El jueves 4 de junio moría a causa del coronavirus Antonio Rodríguez de las Heras, historiador, profesor, pensador práctico de la tecnología, entre otras cosas. Las muertes concretas, particulares, dan idea de los daños que esta epidemia está dejando, tal como sabe cada uno de los que tienen que dolerse por la pérdida de un ser querido. Rodríguez de las Heras ha marcado a toda una generación de estudiosos y curiosos de la tecnología entre los que nos incluimos. De forma constante y durante muchos años, ha aportado valiosas ideas, actitudes y reflexiones sobre la cultura digital que forman parte, más o menos oculta, más o menos explícita, del pensamiento de muchos de quienes en algún momento nos hemos dedicado al hipertexto, la cibercultura o la enseñanza digital, por ejemplo. Fue, sin duda, un pionero de lo que hoy se viene a llamar humanidades digitales, cuando, en la década de los 80 y en un rincón de este país –la Universidad de Extremadura- comenzó a utilizar el hoy día casi olvidado Apple II con un programa, también perfectamente desconocido a la sazón como era Hypercard, al menos en ese contexto.
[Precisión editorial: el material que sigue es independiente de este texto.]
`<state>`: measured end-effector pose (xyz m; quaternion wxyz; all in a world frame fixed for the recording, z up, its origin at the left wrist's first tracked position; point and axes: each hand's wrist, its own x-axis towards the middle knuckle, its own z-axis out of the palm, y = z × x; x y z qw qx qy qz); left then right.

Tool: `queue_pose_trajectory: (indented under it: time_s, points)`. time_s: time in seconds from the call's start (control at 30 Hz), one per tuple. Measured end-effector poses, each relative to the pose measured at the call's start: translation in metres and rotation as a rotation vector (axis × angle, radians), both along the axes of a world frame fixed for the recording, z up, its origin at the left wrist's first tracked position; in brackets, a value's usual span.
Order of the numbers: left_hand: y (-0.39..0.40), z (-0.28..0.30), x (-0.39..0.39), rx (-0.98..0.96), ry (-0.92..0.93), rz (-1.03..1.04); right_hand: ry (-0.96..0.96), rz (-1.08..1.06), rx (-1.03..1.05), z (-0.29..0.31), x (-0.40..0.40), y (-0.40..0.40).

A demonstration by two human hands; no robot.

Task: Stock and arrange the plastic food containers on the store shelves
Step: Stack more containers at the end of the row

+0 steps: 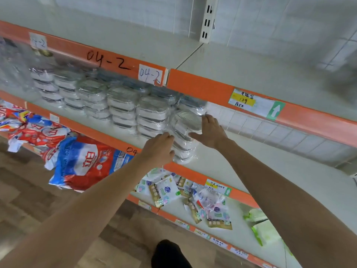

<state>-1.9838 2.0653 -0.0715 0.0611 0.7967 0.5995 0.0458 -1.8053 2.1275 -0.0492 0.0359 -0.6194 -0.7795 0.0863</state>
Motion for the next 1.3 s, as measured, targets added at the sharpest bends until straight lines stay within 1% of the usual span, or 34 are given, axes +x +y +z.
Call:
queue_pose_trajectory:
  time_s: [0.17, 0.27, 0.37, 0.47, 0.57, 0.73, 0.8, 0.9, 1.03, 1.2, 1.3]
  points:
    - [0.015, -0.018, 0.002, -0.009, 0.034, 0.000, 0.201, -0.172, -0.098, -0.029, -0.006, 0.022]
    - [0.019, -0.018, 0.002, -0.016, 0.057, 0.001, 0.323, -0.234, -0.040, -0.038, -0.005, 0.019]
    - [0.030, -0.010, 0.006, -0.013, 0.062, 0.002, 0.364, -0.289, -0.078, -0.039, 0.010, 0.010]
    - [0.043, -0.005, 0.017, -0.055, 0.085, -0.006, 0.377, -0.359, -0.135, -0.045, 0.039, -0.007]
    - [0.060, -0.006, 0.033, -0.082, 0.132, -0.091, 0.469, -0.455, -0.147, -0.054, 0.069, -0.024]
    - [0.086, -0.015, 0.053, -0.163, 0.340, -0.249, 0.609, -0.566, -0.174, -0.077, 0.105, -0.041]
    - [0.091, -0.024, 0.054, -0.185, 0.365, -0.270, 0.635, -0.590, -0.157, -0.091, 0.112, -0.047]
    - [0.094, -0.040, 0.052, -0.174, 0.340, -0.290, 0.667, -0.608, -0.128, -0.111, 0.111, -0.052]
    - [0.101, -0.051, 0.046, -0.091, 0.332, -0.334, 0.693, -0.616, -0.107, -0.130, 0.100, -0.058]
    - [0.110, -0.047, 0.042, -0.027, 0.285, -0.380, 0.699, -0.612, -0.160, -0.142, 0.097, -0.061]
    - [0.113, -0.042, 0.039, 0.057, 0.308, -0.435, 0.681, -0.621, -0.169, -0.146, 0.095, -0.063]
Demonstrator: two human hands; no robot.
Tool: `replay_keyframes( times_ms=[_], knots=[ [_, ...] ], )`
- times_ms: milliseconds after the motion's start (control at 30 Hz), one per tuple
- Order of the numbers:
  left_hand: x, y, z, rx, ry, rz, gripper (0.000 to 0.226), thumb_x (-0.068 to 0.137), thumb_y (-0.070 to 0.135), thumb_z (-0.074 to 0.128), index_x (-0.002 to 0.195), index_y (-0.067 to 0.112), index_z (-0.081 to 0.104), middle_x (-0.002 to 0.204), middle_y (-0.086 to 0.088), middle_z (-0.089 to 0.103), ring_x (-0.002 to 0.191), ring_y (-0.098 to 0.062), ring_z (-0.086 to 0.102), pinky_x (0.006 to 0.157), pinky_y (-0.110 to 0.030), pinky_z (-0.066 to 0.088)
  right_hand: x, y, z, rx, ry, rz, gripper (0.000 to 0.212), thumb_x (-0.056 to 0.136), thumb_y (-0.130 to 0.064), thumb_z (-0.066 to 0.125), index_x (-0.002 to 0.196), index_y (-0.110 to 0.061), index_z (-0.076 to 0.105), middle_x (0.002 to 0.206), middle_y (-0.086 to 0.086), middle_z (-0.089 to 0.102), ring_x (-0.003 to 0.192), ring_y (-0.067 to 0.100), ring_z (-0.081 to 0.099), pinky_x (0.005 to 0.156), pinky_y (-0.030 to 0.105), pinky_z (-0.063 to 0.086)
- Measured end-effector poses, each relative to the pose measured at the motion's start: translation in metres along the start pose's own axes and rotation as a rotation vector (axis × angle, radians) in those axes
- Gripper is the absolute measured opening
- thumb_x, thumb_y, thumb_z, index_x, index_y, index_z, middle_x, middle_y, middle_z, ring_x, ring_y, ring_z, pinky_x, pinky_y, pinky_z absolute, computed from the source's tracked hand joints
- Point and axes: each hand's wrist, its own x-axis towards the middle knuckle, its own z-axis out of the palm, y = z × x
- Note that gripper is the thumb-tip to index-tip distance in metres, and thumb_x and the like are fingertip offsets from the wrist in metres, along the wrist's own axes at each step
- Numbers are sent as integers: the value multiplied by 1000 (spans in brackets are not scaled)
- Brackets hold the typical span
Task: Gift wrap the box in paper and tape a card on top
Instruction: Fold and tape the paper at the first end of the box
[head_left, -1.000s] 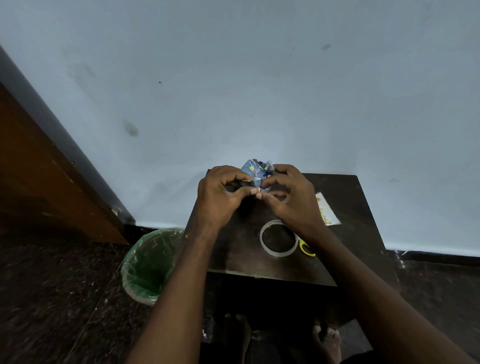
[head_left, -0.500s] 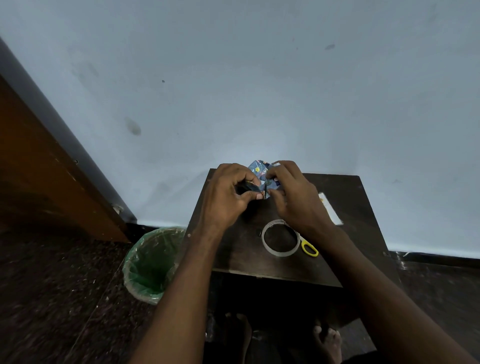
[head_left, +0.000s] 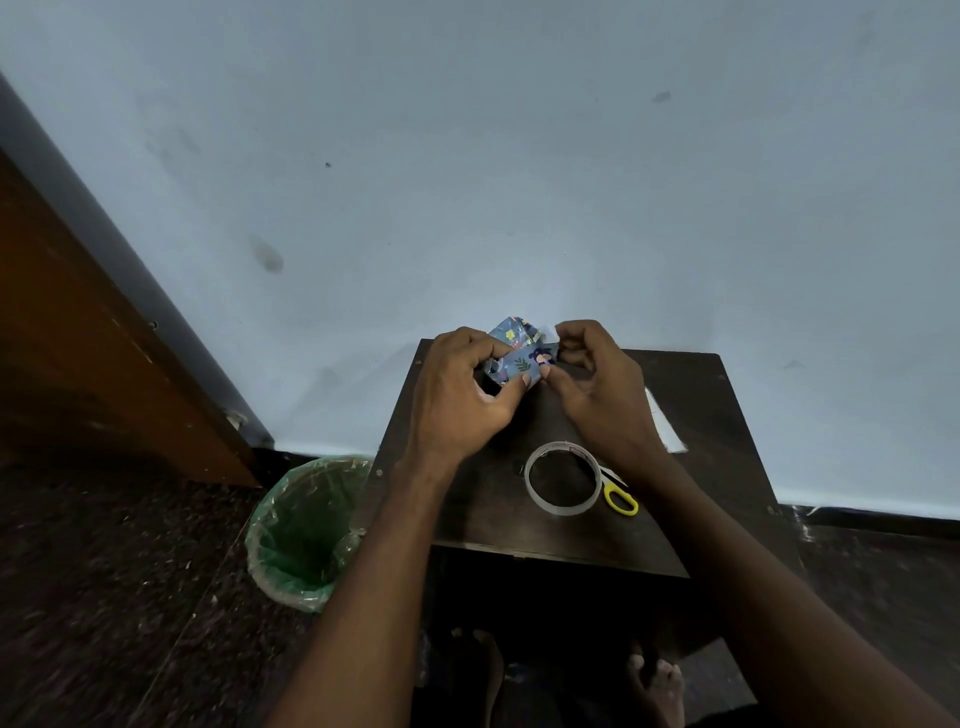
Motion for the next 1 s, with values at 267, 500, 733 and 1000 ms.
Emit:
replay_keyframes(
  times_ms=[267,500,733,1000],
  knots=[
    [0,5,-1,-103,54,22,20,83,26,86,79,15,71,92,3,73,95,-16,70,81,-43,57,1,2,0,-21,60,-2,17,92,-10,77,109,-13,76,103,-4,76,97,4,72,84,17,54],
    [-1,12,-2,-78,-18,29,18,89,34,79,95,18,74,98,10,72,98,-10,64,90,-35,52,-2,-1,0,-8,116,20,22,87,-15,84,105,-20,72,99,-7,76,95,5,73,85,17,56],
    [1,7,0,-19,-35,-18,28,92,49,73,100,24,80,95,9,71,100,-12,61,90,-35,48,-7,-2,6,188,87,74,8,103,-14,63,99,-11,68,93,2,74,90,22,75,84,54,62],
    [1,12,-1,-44,-49,8,23,89,38,76,103,19,81,96,4,73,98,-12,61,90,-37,50,-5,-1,5,118,76,33,5,95,-11,74,97,-15,72,96,-3,76,94,18,75,83,49,62]
  ],
)
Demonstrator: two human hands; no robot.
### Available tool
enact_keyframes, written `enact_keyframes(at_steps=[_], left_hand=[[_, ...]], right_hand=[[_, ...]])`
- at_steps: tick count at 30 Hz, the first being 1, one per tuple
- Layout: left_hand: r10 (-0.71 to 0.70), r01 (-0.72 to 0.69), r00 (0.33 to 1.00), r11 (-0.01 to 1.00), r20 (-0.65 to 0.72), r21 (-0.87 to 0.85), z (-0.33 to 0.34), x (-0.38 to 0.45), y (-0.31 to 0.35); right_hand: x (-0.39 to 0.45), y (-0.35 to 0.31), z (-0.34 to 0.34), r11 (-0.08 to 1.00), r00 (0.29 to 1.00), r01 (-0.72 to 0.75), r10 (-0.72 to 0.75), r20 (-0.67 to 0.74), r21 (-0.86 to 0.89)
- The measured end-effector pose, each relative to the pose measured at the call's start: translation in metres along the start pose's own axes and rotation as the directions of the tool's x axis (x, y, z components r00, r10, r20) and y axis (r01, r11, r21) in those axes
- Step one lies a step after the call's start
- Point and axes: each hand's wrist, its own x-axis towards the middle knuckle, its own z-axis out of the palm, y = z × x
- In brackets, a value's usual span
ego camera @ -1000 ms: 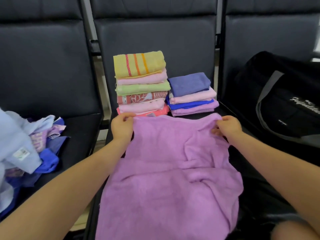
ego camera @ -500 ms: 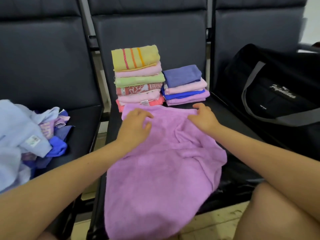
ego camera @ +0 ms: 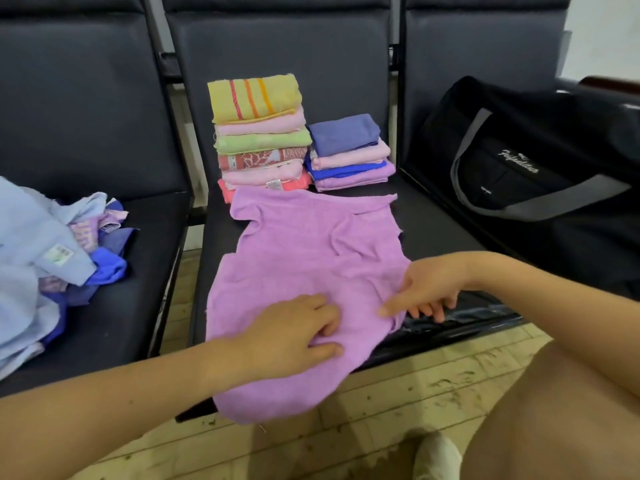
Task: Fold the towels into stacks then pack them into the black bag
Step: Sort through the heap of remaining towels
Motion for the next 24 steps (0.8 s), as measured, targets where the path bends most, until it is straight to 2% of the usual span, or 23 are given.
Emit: enact_keyframes(at_steps=[1,3,5,6,7,8,9,11,13,15,18,19,20,21,22,23,24], left_hand=[[0.021,-0.020,1.000,0.998,0.006,-0.064,0.002,0.001,-0.004],[0.014,-0.017,1.000,0.978,-0.015,-0.207,0.002,0.002,-0.009],[-0.077,0.054,0.996,0.931,-0.050,-0.361,0.000,0.002,-0.015],[-0.145,0.107,0.988,0.897,-0.056,-0.429,-0.003,0.002,-0.019],[-0.223,0.165,0.973,0.858,-0.062,-0.487,-0.007,0.002,-0.022],[-0.310,0.224,0.948,0.807,-0.070,-0.546,-0.011,0.003,-0.026],[-0.402,0.276,0.912,0.742,-0.077,-0.611,-0.016,0.003,-0.030],[-0.559,0.335,0.826,0.586,-0.069,-0.738,-0.025,0.003,-0.037],[-0.632,0.334,0.773,0.485,-0.059,-0.808,-0.031,0.001,-0.043],[-0.637,0.310,0.769,0.436,-0.046,-0.845,-0.036,-0.002,-0.045],[-0.618,0.244,0.785,0.363,-0.036,-0.899,-0.040,-0.003,-0.044],[-0.615,0.247,0.787,0.378,-0.042,-0.892,-0.040,-0.003,-0.045],[-0.607,0.272,0.792,0.438,-0.059,-0.857,-0.039,-0.003,-0.047],[-0.588,0.309,0.805,0.531,-0.080,-0.789,-0.037,-0.002,-0.051],[-0.560,0.351,0.824,0.628,-0.090,-0.694,-0.032,-0.002,-0.055],[-0.531,0.392,0.843,0.713,-0.083,-0.581,-0.028,-0.003,-0.059],[-0.508,0.420,0.858,0.782,-0.080,-0.460,-0.022,-0.004,-0.062]], right_hand=[[0.001,0.002,0.004,0.999,0.999,0.030,-0.030,-0.023,0.017],[0.007,0.001,0.011,0.988,0.980,0.135,-0.122,-0.157,0.075],[0.016,-0.005,0.014,0.953,0.939,0.245,-0.188,-0.287,0.177],[0.022,-0.008,0.015,0.911,0.924,0.292,-0.191,-0.331,0.291],[0.027,-0.011,0.014,0.828,0.915,0.339,-0.180,-0.362,0.446],[0.031,-0.014,0.012,0.690,0.909,0.382,-0.163,-0.382,0.614],[0.035,-0.015,0.009,0.496,0.908,0.411,-0.145,-0.394,0.765],[0.038,-0.019,0.001,0.124,0.902,0.430,-0.074,-0.424,0.894],[0.039,-0.022,-0.007,-0.068,0.893,0.449,-0.002,-0.450,0.891],[0.036,-0.023,-0.016,-0.141,0.897,0.440,0.010,-0.443,0.887],[0.029,-0.018,-0.030,-0.086,0.949,0.310,-0.031,-0.313,0.947],[0.027,-0.014,-0.033,-0.031,0.967,0.250,-0.035,-0.251,0.968],[0.026,-0.011,-0.034,0.041,0.980,0.199,-0.022,-0.198,0.979],[0.027,-0.008,-0.034,0.171,0.984,0.170,0.022,-0.176,0.971],[0.030,-0.003,-0.031,0.380,0.976,0.147,0.092,-0.195,0.913],[0.035,0.002,-0.027,0.616,0.956,0.103,0.155,-0.249,0.781],[0.040,0.006,-0.023,0.799,0.933,0.050,0.177,-0.313,0.600]])
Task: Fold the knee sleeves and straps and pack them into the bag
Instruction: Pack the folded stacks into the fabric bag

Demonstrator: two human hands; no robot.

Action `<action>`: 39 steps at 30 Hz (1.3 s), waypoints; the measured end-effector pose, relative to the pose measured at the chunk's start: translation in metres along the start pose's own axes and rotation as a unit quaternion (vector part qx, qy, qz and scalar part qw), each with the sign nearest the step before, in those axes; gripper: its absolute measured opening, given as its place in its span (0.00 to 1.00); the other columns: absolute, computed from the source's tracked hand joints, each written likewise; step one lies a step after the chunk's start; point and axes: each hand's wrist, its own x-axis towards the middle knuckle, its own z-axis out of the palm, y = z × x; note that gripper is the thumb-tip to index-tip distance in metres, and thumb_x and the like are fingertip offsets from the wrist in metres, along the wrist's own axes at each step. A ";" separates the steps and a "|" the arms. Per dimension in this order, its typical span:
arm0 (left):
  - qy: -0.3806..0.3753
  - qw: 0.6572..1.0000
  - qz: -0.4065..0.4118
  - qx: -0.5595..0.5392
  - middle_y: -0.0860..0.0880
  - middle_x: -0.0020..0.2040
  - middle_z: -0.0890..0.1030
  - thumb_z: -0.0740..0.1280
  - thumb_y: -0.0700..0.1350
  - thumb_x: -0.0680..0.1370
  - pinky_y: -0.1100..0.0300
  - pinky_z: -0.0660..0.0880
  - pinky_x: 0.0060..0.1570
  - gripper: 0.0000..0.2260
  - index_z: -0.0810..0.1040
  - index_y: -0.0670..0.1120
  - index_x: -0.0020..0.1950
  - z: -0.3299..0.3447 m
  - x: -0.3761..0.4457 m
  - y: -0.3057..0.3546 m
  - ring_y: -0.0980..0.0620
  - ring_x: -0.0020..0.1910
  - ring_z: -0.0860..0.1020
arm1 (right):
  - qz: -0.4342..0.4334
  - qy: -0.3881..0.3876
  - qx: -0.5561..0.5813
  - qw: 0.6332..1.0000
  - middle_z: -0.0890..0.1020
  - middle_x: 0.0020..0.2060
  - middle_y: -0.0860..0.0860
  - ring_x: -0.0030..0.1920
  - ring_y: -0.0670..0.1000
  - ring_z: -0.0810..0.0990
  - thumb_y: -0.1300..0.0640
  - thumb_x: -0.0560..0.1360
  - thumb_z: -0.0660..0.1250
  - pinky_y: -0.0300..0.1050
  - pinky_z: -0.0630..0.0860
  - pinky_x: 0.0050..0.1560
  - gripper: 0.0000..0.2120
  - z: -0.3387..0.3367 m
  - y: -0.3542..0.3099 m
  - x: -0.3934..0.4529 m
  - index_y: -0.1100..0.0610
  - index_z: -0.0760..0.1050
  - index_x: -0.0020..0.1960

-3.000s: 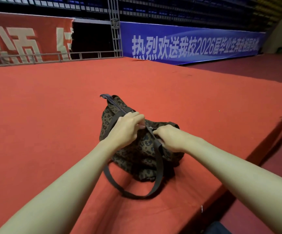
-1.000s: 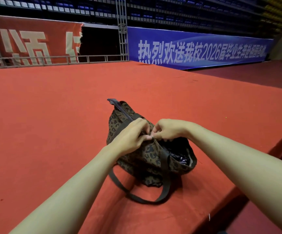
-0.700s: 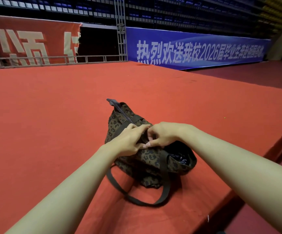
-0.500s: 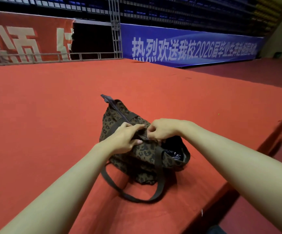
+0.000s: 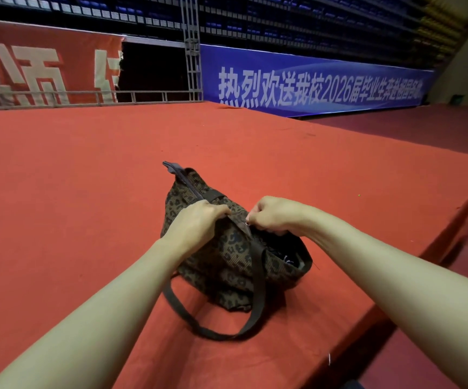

Fueron momentos difíciles para la unión entre las humanidades y lo digital, cuando el rechazo a los dispositivos y programas se consideraba una forma inteligente de dandismo humanista. Todo un visionario, comprendió que el mundo de la comunicación y de la investigación no podría prescindir de la vía digital en un futuro cercano. Viajero incansable, solicitado en todas partes del mundo, durante décadas aceptó hablar ante cualquiera que se interesase por sus ideas y quisiera entender los cambios que se acercaban. Así lo recordamos en un lejano congreso palermitano de mediados de los 90, en una inédita tarde fresca de verano en Trujillo o en las múltiples ocasiones en que volvimos a coincidir con él y a disfrutar de su saber y su afabilidad.
Seguramente la cualidad que todos apreciamos sobremanera en Rodríguez de la Heras era su extrema elegancia, tanto en su trabajo como en sus modales y en su actitud vital. Como conferenciante, y a pesar de su amor por la tecnología, reivindicaba la necesidad de hablar y no leer o aburrir al público con los adocenados powepoints al uso; desgranaba sus ideas de forma serena y perfectamente armada, casi como un rapsoda, demostraba cómo escuchar durante 60 minutos no tiene por qué ser una tarea penosa, más bien al contrario, un agradable paréntesis que parecía transcurrir en un instante. Esa elegancia, serena, acogedora, atenta, también se extendía a su forma de tratar a amigos, colegas y estudiantes. Es difícil encontrar un momento en que perdiera los papeles o reaccionara enfadado ante situaciones o interpelaciones que, a la mayoría de los mortales, nos hubieran llevado a reaccionar de forma desabrida. Y otra manifestación de su elegancia se veía en su escritura, tanto de palabras como de software. Desafortunadamente, su trabajo de programación, sus propuestas hipertextuales en el lenguaje Lingo, no están disponibles. Quienes tuvimos la fortuna de conocerlo, reconocimos su profunda elaboración estética, la belleza de convertir un texto en algo más, algo hermoso que no necesita apps o botonería digital para atrapar al lector, como ocurre con su versión de las Ciudades Invisibles de Calvino. Echaremos de menos esa elegancia intelectual, personal y de trato con los demás, especialmente en estos tiempos donde todo es insulto y griterío.
Su desaparición física pone fin a una vida llena de proyectos realizados, de visiones, de propuestas que siguen teniendo perfecto sentido hoy en día. En efecto, sus metáforas, ideas e intuiciones forman parte de muchos de nosotros, casi de forma inconsciente; toda una generación de este país que se dedicó a la cibercultura y el hipertexto tiene, tenemos, una enorme deuda con él. Echaremos mucho de menos la oportunidad de leer sus nuevas ideas. Ya no será posible volver a conversar con él y, acabada la charla, tener la sensación de haber aprendido algo precioso entre tanta cháchara e impostura de lo digital. Nos quedan, no obstante, su ejemplo, sus ideas y su memoria. Gracias, Antonio. Por todo.